Charlotte was almost surprised when the directions turned out to be correct and accurate, and soon she was standing by the garden gate of a very odd house indeed. The handle of the gate was stiff and rusty, and the hinges squealed loudly as she pushed it open, straining against the wild overgrowth of the garden which seemed to be trying to push the gate shut again. However, she got in. But now crazed hedges and bushes and overgrown shrubs pushed in on the path from either side, as if trying to conceal the way to the front door.

Again, Charlotte prevailed, and soon found herself looking at a big wooden front door with a small window set into it, the whole business set into an ornately tiled porch at the top of three big steps. Around this, the house shot off in all directions, in all sorts of styles.

It had turrets, she noticed, and windows made of dark coloured glass.
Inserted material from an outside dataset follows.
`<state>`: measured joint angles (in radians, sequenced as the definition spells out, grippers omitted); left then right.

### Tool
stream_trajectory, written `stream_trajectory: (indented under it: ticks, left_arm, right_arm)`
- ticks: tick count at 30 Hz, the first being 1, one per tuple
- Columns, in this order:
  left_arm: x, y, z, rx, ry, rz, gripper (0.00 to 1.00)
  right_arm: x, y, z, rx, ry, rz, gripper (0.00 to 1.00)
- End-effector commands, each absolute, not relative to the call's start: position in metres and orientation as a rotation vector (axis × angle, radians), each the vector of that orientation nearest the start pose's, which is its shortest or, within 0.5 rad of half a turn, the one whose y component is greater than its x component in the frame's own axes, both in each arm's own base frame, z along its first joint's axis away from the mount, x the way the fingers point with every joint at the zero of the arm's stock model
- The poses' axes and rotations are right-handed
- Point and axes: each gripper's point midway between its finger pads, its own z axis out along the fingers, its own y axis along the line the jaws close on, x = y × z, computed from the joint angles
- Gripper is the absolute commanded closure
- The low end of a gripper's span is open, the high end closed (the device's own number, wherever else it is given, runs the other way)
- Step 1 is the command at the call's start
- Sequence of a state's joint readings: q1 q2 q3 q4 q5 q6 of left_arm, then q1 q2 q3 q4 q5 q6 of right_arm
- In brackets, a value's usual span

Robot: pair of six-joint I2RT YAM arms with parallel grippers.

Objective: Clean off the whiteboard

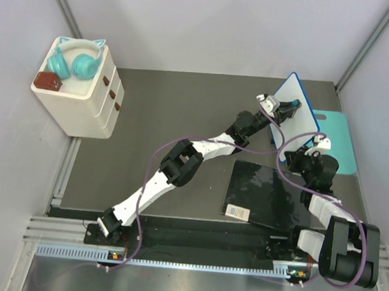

A surprising number of drainpipes too. Charlotte looked for a doorbell. How, she wondered, could she be related to someone who lived here?

Well, not a real relative, apparently. A friend of the family. Was that what the man with no shoes had said? She pushed the doorbell. It made a noise like an old brass band. But nothing happened.

So she pushed it again. It made a noise like a lifeboat splashing into the waters around the Titanic, and somewhere above her, one of the windows made a slow glassy cracking sound. Then Charlotte became aware of activity on the other side of the door. Somebody was trying to open it. The door appeared to be almost welded to its frame. It must have been ages since it had been opened. Charlotte supposed that the milkman must deliver to the back door.

But how would he get through that… that jungle? To say nothing of the postman. And if the door was never opened… then how did this John Dee get out of his house?

The letterbox suddenly screeched open and a racked voice coughed out a plaintive “Well, don’t just stand there- push!” from inside.

Charlotte put her shoulder to the door. After some time the door began to give inwards. But it was a good half hour until there was space enough for a startling head to look out around the frame and demand, “Well, what d’you want?”

The question met with a good shove from Charlotte. The door flew inwards before she even heard the words. She had just time to notice that the man was wearing a bowler hat before the door hit him and sent him sprawling. “Oops,” she said. “Sorry.”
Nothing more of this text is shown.